In Cobb’s argument, behind student protesters’ actions against university administrators were legitimate concerns over campus environments lacking an understanding of the nation’s racist past and present. He connected the conversation to recent controversy around Virginia governor Ralph Northam and attorney general Mark Herring both found to be wearing blackface at college parties. Recent instances of racist caricatures and imagery fall within a history of minstrelsy and racial violence.

“Minstrelsy simply didn’t happen as a form of ridicule, it happened as a form of entertainment that coincided with rituals and festivals of murder and homicide. When black people were being killed, this was the entertainment that coincided with it,” Cobb said.

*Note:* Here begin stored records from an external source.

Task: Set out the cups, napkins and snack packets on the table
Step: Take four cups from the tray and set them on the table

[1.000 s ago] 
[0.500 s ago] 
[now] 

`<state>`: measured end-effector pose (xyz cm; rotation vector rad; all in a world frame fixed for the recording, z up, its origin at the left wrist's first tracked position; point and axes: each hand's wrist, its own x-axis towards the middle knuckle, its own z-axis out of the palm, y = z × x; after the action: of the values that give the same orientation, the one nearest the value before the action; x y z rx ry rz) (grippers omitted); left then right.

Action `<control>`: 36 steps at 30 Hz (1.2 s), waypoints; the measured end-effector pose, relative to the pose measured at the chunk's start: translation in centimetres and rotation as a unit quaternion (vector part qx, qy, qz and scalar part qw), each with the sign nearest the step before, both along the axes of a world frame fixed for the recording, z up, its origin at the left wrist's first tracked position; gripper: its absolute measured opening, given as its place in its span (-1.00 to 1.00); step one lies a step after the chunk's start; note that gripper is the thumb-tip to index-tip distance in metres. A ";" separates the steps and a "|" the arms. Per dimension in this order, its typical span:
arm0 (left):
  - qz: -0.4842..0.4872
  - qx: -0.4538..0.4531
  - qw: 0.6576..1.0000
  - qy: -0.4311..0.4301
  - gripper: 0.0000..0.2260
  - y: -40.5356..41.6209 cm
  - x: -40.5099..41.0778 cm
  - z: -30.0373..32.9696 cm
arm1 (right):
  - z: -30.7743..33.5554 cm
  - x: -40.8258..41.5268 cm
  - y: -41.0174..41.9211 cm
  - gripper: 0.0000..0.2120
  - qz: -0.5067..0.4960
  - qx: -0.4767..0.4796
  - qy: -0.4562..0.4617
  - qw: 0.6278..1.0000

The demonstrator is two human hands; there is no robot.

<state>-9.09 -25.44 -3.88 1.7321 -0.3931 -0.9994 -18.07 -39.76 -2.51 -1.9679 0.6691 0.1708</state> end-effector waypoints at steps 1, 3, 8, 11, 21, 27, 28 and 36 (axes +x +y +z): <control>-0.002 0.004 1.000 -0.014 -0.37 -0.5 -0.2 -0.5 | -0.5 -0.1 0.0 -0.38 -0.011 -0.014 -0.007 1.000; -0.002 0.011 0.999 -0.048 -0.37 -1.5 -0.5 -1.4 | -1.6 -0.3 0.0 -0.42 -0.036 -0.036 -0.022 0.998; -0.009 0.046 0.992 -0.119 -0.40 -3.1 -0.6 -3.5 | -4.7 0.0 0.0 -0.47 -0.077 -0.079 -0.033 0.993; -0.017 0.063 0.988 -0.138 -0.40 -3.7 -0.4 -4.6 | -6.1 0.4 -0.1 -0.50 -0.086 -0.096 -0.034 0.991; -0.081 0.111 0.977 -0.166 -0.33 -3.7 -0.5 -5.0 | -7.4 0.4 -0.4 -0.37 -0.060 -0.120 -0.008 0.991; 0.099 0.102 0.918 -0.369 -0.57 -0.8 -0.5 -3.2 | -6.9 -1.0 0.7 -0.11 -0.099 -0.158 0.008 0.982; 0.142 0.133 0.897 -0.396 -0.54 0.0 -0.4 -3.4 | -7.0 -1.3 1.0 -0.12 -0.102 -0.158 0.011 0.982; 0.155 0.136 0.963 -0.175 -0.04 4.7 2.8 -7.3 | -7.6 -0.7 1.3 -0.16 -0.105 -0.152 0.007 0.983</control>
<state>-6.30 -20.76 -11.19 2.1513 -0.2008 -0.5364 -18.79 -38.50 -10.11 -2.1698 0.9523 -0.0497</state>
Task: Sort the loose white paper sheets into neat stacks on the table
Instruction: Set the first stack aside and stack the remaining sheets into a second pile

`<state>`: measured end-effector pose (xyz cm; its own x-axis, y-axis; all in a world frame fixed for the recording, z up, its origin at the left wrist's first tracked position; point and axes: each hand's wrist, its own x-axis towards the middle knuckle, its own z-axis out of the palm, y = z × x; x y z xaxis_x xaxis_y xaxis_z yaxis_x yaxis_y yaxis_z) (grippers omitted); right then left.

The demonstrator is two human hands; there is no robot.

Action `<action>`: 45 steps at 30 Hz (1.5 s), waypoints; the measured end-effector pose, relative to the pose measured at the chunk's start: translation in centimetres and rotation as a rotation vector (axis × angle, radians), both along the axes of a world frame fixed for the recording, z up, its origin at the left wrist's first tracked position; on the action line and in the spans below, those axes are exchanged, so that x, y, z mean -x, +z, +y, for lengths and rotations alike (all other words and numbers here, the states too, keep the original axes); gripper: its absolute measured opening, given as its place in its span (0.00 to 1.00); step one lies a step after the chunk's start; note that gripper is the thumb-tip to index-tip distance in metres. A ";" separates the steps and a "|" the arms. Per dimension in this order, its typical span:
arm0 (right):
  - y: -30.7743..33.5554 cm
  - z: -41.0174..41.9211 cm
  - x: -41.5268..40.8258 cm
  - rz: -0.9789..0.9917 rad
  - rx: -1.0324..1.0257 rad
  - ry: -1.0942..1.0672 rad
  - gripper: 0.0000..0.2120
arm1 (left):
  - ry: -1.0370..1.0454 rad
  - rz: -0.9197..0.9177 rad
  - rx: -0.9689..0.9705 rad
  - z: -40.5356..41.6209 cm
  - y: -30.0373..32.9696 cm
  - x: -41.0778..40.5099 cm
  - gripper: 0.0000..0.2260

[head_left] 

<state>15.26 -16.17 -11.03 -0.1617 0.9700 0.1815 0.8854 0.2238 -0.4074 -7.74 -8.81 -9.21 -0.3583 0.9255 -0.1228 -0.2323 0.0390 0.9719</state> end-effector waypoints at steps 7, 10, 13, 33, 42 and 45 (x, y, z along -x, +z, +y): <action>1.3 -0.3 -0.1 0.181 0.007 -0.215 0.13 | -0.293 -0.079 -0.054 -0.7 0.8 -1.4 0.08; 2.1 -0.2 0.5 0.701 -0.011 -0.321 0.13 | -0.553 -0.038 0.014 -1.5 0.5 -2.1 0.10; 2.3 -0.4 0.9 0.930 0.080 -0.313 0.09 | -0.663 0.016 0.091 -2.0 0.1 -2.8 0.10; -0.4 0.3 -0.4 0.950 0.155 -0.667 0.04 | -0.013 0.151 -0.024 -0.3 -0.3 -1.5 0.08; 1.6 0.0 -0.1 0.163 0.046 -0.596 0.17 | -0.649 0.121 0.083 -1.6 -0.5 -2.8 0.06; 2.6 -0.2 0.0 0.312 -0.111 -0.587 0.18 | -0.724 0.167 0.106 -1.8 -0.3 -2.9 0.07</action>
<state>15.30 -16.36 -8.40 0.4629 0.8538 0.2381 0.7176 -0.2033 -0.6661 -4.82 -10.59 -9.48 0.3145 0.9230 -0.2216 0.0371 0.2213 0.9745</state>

College campuses, like most institutions and workplaces, have become an “unregulated marketplace of ideas” where students and faculties interactions with one another in classrooms and residential halls dictates the rules and regulations of free speech.

“The argument in favor of having an open, ‘say whatever you want’ culture is that we’re given a free market of ideas. That everything is a marketplace of ideas and the market will sort it out because if there is a bad idea, people will say ‘No, that’s a bad idea,” Cobb said.

Cobb further described UMass Amherst as being a free market of ideas because the community has enrolled and employed “vulnerable categories of people, individuals and groups that have been subject to the worst that this country has done.”

Audience members followed up the discussion asking about the role of ethnic studies departments in diversifying ideas and people on campuses, the co-opting of progressive movements by police officers such as Blues Lives Matter, and freedom of speech in comedy.